Le tribunal administratif de Poitiers a décidé, mardi 9 juin 2026, de ne pas donner suite au recours déposé par Dominique Guignard, candidat malheureux lors des élections municipales à Sainte-Eanne. Avec seulement 160 voix contre 178 pour sa concurrente, Morgane Semerdjian, Guignard avait soulevé des soupçons d'irrégularités dans le scrutin. Il pointait notamment une lettre ouverte du maire sortant, Patrice Auzuret, incitant les habitants à se rallier à une nouvelle liste en 2025, ainsi qu’un tract de la candidate victorieuse comportant le blason de la commune.

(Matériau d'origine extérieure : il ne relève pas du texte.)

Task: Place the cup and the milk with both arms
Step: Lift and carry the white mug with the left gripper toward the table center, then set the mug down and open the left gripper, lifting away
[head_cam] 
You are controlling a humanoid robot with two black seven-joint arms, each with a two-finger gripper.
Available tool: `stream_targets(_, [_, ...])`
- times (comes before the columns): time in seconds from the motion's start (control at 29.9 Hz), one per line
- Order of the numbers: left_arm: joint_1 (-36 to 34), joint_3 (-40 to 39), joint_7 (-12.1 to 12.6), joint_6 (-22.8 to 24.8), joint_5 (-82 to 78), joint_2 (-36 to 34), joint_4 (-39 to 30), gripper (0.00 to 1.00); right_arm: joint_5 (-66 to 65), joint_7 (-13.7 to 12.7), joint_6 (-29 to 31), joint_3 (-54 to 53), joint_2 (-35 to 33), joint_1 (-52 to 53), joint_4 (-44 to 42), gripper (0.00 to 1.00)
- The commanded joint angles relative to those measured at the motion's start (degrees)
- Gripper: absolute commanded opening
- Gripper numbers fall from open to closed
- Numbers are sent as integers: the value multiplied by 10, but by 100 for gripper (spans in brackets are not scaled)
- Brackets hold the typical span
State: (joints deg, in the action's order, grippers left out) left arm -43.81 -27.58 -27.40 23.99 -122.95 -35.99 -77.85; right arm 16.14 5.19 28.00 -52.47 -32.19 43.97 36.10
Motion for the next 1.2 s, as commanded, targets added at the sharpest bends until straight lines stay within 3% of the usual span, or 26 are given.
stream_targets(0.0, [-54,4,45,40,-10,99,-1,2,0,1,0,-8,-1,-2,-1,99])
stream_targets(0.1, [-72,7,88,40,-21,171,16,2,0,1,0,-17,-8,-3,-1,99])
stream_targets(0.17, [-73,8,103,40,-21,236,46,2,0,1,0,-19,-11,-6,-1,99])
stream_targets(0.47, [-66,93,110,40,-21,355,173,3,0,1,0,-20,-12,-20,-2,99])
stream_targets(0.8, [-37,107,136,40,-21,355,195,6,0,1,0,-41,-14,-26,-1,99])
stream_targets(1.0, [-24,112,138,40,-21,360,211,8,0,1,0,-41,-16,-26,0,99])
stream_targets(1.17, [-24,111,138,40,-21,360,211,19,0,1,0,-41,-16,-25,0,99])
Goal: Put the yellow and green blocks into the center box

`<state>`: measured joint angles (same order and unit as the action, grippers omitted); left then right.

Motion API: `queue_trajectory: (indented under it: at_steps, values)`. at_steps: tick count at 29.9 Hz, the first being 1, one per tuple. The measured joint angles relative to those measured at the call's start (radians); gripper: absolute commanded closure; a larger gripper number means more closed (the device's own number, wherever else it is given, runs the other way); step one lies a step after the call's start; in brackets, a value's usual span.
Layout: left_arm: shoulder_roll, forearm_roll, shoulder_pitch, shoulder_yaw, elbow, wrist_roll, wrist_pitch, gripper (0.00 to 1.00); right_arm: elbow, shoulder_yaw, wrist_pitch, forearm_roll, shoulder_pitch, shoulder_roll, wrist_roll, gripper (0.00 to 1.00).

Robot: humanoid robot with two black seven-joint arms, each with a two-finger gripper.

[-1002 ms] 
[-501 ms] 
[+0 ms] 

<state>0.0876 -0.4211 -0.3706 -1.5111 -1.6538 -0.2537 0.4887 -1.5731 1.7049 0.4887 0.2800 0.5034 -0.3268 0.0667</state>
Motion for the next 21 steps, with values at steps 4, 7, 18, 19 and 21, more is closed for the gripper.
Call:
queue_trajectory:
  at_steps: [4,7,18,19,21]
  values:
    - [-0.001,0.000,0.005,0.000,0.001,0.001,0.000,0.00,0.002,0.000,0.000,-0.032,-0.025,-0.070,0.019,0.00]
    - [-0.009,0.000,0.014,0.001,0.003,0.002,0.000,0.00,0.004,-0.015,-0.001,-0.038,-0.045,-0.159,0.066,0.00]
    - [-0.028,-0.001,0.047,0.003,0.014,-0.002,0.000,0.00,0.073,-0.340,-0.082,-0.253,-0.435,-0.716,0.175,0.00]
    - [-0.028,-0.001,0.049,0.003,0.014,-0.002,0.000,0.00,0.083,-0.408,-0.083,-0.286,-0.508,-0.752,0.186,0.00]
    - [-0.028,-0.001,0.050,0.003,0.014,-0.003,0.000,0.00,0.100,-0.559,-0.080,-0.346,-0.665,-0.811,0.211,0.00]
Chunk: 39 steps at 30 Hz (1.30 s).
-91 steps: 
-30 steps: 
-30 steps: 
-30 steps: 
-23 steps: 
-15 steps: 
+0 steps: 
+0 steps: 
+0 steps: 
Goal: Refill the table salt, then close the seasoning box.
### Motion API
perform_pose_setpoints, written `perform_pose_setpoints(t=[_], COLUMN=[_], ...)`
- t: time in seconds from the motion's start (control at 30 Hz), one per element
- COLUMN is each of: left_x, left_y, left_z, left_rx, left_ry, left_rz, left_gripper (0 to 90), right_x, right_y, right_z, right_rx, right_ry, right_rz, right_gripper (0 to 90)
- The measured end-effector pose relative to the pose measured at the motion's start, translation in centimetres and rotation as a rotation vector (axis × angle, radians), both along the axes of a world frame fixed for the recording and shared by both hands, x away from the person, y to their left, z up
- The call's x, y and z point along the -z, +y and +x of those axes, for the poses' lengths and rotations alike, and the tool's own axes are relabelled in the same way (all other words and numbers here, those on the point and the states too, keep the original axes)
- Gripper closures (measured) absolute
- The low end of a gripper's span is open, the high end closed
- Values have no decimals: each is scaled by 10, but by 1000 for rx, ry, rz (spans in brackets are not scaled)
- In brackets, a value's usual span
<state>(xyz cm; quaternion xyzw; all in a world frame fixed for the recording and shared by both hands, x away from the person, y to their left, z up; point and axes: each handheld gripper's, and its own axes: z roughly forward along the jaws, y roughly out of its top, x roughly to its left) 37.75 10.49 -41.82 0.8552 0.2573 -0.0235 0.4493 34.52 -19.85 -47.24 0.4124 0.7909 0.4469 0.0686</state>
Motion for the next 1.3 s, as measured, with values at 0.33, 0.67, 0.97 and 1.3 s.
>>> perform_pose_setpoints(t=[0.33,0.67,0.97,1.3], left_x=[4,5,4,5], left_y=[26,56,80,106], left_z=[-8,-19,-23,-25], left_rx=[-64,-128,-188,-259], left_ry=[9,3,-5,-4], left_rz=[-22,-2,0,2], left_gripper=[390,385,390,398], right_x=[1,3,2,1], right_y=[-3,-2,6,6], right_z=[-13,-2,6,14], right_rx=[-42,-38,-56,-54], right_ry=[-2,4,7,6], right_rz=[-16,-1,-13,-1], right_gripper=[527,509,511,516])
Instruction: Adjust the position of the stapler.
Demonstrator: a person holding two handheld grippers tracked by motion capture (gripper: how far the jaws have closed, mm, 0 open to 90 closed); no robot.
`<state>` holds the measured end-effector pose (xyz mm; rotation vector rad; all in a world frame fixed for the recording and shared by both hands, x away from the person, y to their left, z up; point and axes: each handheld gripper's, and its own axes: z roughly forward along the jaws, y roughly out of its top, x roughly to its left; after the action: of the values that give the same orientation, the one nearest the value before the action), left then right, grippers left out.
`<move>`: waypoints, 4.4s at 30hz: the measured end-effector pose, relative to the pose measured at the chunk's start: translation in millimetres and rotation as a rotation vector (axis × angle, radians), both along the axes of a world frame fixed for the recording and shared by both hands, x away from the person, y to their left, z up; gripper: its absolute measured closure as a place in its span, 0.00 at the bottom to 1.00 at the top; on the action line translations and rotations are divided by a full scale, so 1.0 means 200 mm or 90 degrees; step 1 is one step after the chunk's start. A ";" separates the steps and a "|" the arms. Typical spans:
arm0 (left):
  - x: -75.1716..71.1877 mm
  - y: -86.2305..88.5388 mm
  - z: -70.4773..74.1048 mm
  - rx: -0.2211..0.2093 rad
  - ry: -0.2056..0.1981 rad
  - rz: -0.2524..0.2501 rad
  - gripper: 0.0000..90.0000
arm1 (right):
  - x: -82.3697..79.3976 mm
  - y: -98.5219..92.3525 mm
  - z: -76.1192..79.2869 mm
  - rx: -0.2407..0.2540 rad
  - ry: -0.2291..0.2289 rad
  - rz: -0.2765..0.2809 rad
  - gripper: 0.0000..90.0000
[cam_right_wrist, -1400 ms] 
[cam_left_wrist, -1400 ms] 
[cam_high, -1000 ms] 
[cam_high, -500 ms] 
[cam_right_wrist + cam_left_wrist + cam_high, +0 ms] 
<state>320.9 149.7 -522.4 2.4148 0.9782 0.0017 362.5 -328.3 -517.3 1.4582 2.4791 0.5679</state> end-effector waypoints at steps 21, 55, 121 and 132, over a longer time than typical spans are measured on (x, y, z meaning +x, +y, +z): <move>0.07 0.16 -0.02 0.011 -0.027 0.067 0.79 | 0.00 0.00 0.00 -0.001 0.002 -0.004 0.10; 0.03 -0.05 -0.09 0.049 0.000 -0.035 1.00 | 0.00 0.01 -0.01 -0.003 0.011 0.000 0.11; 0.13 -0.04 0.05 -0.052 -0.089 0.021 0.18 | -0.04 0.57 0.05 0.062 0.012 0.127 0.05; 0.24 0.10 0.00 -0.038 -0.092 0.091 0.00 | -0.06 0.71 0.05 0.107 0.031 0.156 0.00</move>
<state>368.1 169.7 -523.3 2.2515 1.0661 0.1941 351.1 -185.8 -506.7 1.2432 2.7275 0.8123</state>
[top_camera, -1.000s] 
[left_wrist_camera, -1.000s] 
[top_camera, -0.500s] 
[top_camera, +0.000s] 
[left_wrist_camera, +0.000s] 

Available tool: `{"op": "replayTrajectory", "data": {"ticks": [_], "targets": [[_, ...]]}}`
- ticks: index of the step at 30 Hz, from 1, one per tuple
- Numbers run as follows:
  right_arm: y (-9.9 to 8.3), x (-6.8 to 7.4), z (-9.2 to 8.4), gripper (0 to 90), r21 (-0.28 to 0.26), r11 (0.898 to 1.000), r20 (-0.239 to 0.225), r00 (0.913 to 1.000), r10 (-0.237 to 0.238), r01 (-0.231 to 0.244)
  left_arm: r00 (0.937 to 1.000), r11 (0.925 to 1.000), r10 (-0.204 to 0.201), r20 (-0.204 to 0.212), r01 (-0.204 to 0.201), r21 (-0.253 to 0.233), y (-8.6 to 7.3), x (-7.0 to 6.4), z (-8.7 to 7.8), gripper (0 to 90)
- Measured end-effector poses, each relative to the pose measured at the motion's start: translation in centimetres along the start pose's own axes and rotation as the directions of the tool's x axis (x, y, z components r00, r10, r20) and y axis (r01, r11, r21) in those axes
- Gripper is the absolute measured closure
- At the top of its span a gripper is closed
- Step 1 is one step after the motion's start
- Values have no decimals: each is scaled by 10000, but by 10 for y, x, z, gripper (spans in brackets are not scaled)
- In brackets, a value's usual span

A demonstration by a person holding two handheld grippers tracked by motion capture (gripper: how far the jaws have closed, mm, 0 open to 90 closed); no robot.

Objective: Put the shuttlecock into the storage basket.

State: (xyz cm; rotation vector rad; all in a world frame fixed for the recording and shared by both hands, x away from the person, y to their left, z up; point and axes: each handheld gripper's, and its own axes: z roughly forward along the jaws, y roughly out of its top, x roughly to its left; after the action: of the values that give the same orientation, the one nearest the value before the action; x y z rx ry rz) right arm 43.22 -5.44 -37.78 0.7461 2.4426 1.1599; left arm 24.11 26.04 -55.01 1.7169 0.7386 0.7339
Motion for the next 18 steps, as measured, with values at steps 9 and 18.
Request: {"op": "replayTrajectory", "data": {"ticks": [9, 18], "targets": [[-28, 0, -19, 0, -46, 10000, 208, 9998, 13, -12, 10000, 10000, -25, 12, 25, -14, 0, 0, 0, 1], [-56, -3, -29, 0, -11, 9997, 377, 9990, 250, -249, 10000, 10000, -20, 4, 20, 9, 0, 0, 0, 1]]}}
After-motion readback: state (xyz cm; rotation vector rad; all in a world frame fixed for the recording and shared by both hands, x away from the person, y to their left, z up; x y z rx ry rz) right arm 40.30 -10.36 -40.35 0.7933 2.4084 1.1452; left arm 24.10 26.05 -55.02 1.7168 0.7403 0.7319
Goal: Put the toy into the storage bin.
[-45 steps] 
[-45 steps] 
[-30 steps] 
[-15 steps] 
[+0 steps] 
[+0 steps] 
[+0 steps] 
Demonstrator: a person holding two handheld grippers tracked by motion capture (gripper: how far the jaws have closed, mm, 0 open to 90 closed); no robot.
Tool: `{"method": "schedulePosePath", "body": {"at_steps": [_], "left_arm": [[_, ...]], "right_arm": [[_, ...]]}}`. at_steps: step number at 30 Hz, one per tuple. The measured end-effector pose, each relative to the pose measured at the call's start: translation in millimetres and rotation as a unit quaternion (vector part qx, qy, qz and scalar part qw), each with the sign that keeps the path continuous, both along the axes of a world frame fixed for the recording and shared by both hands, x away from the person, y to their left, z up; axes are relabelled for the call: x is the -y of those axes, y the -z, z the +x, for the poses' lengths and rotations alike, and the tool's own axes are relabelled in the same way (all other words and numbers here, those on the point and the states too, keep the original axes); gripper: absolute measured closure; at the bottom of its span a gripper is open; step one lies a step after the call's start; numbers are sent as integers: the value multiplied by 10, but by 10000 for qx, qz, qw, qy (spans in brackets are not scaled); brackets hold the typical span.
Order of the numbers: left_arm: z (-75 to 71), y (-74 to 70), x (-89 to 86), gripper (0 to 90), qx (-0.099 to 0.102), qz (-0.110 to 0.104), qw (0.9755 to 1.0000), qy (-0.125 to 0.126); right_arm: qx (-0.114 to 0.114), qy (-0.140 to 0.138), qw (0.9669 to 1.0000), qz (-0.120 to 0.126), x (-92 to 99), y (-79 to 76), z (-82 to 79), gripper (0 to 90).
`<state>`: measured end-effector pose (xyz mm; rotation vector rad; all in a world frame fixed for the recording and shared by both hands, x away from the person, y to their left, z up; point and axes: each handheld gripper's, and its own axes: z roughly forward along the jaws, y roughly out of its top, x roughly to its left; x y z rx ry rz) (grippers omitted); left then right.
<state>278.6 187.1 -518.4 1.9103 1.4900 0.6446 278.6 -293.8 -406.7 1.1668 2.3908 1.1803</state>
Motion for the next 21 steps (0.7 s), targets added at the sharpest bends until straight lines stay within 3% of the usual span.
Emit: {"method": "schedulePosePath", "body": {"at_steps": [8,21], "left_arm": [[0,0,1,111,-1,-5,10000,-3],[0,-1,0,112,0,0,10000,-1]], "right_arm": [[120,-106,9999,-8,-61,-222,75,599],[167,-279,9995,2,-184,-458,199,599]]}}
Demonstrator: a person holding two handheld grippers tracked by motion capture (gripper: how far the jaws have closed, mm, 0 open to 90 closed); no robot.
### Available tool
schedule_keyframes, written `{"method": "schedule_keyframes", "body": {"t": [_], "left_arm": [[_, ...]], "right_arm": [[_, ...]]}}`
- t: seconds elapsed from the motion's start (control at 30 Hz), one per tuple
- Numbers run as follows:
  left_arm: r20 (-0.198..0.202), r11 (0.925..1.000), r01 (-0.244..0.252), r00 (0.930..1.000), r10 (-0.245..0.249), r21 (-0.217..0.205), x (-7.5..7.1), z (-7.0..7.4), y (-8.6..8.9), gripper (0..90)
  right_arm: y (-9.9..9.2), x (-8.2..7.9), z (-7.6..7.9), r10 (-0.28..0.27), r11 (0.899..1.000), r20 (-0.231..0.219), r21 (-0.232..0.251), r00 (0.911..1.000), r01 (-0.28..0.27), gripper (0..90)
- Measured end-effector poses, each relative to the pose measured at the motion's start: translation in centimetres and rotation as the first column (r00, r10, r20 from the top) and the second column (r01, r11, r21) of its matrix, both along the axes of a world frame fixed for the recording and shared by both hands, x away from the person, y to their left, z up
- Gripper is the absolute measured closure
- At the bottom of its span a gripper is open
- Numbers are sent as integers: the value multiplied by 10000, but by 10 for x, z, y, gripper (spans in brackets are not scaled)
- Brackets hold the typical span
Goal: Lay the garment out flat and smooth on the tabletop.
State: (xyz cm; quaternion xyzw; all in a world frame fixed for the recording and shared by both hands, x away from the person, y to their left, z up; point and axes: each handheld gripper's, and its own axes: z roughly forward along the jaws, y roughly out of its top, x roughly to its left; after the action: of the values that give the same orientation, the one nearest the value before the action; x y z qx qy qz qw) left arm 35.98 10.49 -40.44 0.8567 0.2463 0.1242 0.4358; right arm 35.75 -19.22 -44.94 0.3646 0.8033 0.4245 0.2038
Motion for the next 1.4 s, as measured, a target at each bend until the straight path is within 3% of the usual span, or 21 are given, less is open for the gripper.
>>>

Ceux-ci n’ont cependant pas convaincu les juges. Sur la base des conclusions du rapporteur public, le tribunal a affirmé que la lettre n’avait « pas constitué une pression exercée sur les électeurs susceptible d’altérer la sincérité du scrutin ». Concernant l'utilisation du logo communal, les juges ont considéré que « pour regrettable soit-elle, n’a pas été de nature à créer la confusion chez les électeurs ». De plus, ils ont affirmé qu’une vérification des bulletins révélait que sur 354 émargements, 338 suffrages exprimés, à l'exception de quatre bulletins annulés et douze bulletins blancs, ne montraient aucune incohérence.
Experts et observateurs appellent à renforcer les mesures de transparence pour éviter toute défiance dans les processus électoraux. D’après un politologue, « la clarté et la régularité des élections sont essentielles pour maintenir la confiance des citoyens envers leurs institutions », soulignant ainsi l'importance d'un cadre juridique solide. Pendant ce temps, des voix continuent à élargir le débat autour de la nécessité d'une réforme des modalités de campagne pour garantir une plus grande équité et transparence.